THE TASK: Each line from the material with the word "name" in it must be copied.

Top of PROVIDED MATERIAL

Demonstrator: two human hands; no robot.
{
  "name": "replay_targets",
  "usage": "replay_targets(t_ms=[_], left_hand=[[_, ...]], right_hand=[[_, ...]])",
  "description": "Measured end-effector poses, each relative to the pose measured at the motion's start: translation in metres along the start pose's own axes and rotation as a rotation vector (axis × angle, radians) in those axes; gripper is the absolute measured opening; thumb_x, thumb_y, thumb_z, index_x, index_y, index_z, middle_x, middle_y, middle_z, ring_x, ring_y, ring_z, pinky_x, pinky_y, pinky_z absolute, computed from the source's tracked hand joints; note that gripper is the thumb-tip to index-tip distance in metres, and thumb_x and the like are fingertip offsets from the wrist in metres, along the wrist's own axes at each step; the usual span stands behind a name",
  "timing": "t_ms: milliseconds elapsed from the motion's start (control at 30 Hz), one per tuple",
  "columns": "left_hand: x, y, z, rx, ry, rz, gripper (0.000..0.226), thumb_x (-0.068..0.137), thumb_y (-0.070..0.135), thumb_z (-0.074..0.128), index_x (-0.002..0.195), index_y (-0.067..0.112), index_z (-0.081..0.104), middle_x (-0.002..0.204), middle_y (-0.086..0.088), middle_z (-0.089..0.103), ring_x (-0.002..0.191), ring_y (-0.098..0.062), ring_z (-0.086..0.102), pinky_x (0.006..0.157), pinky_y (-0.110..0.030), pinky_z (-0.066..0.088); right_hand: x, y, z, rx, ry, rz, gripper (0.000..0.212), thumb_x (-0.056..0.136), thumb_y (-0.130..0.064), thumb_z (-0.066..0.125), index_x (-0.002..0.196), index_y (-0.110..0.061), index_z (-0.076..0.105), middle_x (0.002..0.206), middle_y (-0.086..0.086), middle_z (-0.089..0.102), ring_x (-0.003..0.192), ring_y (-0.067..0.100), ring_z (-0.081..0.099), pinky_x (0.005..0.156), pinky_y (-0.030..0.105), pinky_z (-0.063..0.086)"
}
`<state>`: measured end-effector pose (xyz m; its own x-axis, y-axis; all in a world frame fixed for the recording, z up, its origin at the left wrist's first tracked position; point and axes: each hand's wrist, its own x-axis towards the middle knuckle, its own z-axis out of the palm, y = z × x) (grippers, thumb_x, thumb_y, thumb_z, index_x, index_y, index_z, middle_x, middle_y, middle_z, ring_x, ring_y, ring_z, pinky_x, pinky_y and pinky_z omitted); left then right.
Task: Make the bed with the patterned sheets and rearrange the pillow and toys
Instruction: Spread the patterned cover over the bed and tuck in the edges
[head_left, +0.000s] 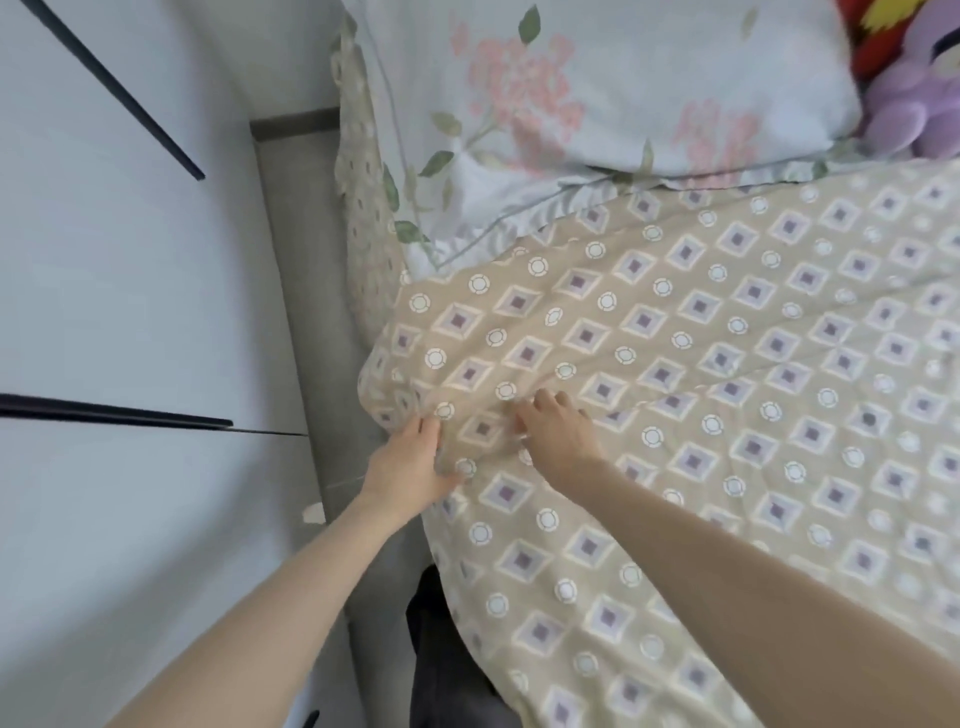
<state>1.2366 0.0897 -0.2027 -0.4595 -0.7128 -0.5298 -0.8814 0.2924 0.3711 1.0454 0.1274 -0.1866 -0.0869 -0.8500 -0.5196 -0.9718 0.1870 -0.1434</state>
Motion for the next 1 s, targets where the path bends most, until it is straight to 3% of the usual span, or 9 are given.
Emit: replay_targets(t_ms=[133,233,333,500,600,733,833,933,1000], left_hand=[[0.001,0.001,0.004,-0.012,0.082,0.075,0.018,0.096,0.034,0.05,0.091,0.017,0.045,0.098,0.005,0.048,0.085,-0.018,0.052,0.064,-0.034,0.044],[-0.001,-0.004,0.001,0.054,0.102,0.088,0.016,0.097,0.03,0.047,0.084,0.021,0.042,0.092,0.008,0.05,0.081,-0.016,0.053,0.062,-0.032,0.043],[-0.004,0.0,-0.006,0.083,0.088,0.062,0.014,0.095,0.031,0.051,0.087,0.019,0.049,0.093,0.01,0.052,0.085,-0.015,0.055,0.063,-0.031,0.045],[-0.023,0.03,-0.002,0.157,0.212,0.098,0.015,0.095,0.012,0.048,0.108,0.015,0.054,0.112,0.002,0.051,0.095,-0.018,0.05,0.067,-0.027,0.039],[-0.04,0.066,0.027,0.165,0.188,0.278,0.042,0.093,0.003,0.046,0.131,0.02,0.048,0.138,0.0,0.042,0.123,-0.021,0.04,0.094,-0.03,0.039],[-0.063,0.108,0.085,0.254,-0.041,0.385,0.056,0.098,0.016,0.044,0.147,0.034,0.025,0.159,0.007,0.006,0.146,-0.02,0.004,0.118,-0.038,0.013],[-0.08,0.1,0.112,0.348,-0.125,0.312,0.059,0.101,0.039,0.033,0.15,0.038,0.002,0.158,0.007,-0.016,0.146,-0.027,-0.014,0.118,-0.047,0.001],[-0.1,0.071,0.114,0.373,-0.119,0.256,0.063,0.101,0.04,0.03,0.15,0.032,-0.009,0.158,0.004,-0.018,0.146,-0.022,-0.016,0.119,-0.043,0.001],[-0.117,0.05,0.108,0.395,-0.125,0.2,0.064,0.102,0.036,0.03,0.15,0.028,-0.013,0.158,0.005,-0.018,0.147,-0.02,-0.012,0.118,-0.039,0.005]], right_hand=[[0.0,0.001,0.003,0.104,-0.022,-0.016,0.031,0.09,-0.001,0.048,0.113,-0.018,0.059,0.107,0.002,0.061,0.102,0.024,0.058,0.071,0.029,0.04],[-0.013,0.0,0.01,0.191,0.032,0.014,0.026,0.09,-0.003,0.044,0.108,-0.013,0.06,0.108,0.004,0.063,0.103,0.026,0.056,0.067,0.027,0.032],[-0.039,0.011,0.019,0.309,0.088,0.057,0.029,0.093,-0.006,0.041,0.116,-0.013,0.057,0.118,0.003,0.057,0.114,0.025,0.046,0.081,0.031,0.036],[-0.096,0.06,0.037,0.226,0.235,0.206,0.046,0.09,-0.008,0.046,0.133,-0.024,0.045,0.148,-0.001,0.034,0.137,0.021,0.025,0.107,0.036,0.024],[-0.14,0.101,0.057,0.262,0.135,0.429,0.05,0.097,-0.024,0.044,0.143,-0.038,0.029,0.16,-0.005,0.003,0.147,0.027,-0.001,0.114,0.055,0.013],[-0.185,0.138,0.1,0.183,-0.098,0.478,0.042,0.097,-0.031,0.039,0.138,-0.039,0.04,0.158,-0.012,-0.014,0.143,0.038,-0.019,0.11,0.067,0.011],[-0.198,0.122,0.126,0.298,-0.134,0.543,0.052,0.096,-0.044,0.035,0.143,-0.052,0.013,0.153,-0.011,-0.031,0.135,0.047,-0.032,0.102,0.075,0.015],[-0.207,0.074,0.153,0.297,-0.107,0.403,0.06,0.093,-0.062,0.022,0.138,-0.058,-0.018,0.14,-0.011,-0.05,0.12,0.041,-0.048,0.088,0.081,-0.015],[-0.217,0.043,0.168,0.245,-0.086,0.29,0.067,0.091,-0.066,0.022,0.135,-0.056,-0.029,0.138,-0.01,-0.052,0.122,0.04,-0.049,0.087,0.078,-0.02]])
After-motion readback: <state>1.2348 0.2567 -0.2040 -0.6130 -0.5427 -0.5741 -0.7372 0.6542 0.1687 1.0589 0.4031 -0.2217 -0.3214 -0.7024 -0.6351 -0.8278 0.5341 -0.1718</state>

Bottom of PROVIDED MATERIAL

ANSWER SECTION:
  "name": "replay_targets",
  "description": "Measured end-effector poses, each relative to the pose measured at the motion's start: translation in metres along the start pose's own axes and rotation as a rotation vector (axis × angle, radians) in those axes; gripper is the absolute measured opening; thumb_x, thumb_y, thumb_z, index_x, index_y, index_z, middle_x, middle_y, middle_z, ring_x, ring_y, ring_z, pinky_x, pinky_y, pinky_z absolute, computed from the source's tracked hand joints; note that gripper is the thumb-tip to index-tip distance in metres, and thumb_x and the like are fingertip offsets from the wrist in metres, along the wrist's own axes at each step; the usual span stands behind a name",

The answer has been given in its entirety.